The best work vibes emerge when three things are true:
- You align with the purpose — it feels personal
- Your role is a genuine platform for growth
- The people are awesome to work with
So let’s talk about people.
“Awesome” is not universal. It’s personal.
Some high-performance cultures run on competitive intensity. Accountability is individual. Decisions are made at the top, optimized for speed, and people execute. For people energized by strong directives, pressure, leaderboards and financial reward, that environment can feel electric.
Other high-performance cultures run on cooperative elevation. Leaders not only to deliver results, but expand the capability of those around them. Development is a strategic lever. Responsibility is shared. Sponsorship is intentional. Performance is amplified through collective strength. For people energized by growth, collaboration, and shared wins, that environment can feel equally powerful.
Both produce outcomes.
Both are disciplined.
Both can win.
But they feel different inside. Culture is not neutral. It produces predictable behaviors. And those behaviors either excite and expand you — or shrink you.
When I was working on my master’s in anthropology, I studied power structures in tribes — specifically how men and women shared leadership, what made those systems effective, and how that might apply to a corporate environment. After a year, my advisor suggested I leave academia to study a real tribe at work.
So I looked for strong female leadership in companies. Lotus Development topped the list of best places for women to work. I navigated my way to the CHRO, who placed me in a temporary role supporting Irene Greif — the first woman to earn a PhD in Computer Science from MIT and a pioneer in collaborative technology who was leading the Lotus research lab. It was a team of brainiacs recruited from the most admired brands including Pixar, and inventing technology for corporate storytelling and knowledge management.
I expected to observe brilliance. I did not expect to be included in it.
Though I was filling in as an assistant, the team invited me into their discussions, debates, and brainstorming sessions. I shared parables from tribal legends — including one about the difference between knowledge and wisdom. Knowledge is knowing. Wisdom is knowledge in action. What’s the point of knowing if you don’t do something with it?

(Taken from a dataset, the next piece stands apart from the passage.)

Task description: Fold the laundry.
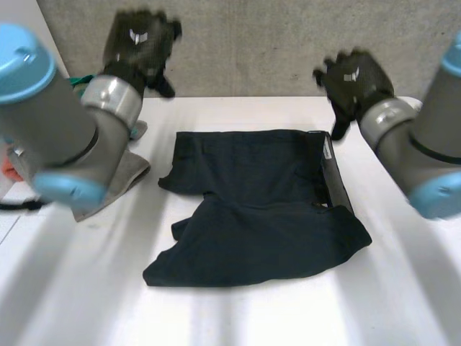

They listened. They treated my insights and ideas as worthy of consideration. And that experience illustrated what “awesome” meant to me: intellectual curiosity and creativity without hierarchy or pretense.
Soon after I joined the company full time in Alliances. The pattern continued. Senior leaders took me under their wing. They gave me opportunity and visibility. In one leadership session, when it was time to present to the CEO, the most senior member of our group turned to me and said, “Everyone here knows me. They don’t know you yet — and they should. Will you present?”
That wasn’t performative empowerment. It was sponsorship.
On another occasion, after I transitioned to a new leader, he called me into his office and told me we had an embarrassing problem: I was earning less than half of what my peers were making. He doubled my salary.
That wasn’t a perk. It was principle.
Time and again, my colleagues treated me with deep respect, trust, and belief in my potential. That kind of belief changes you. It raises your ceiling.
For me, “awesome people” are those who practice mutual elevation. They include you. They challenge you. They expect you to rise — and help you do it.
But that is my definition. Yours might be different.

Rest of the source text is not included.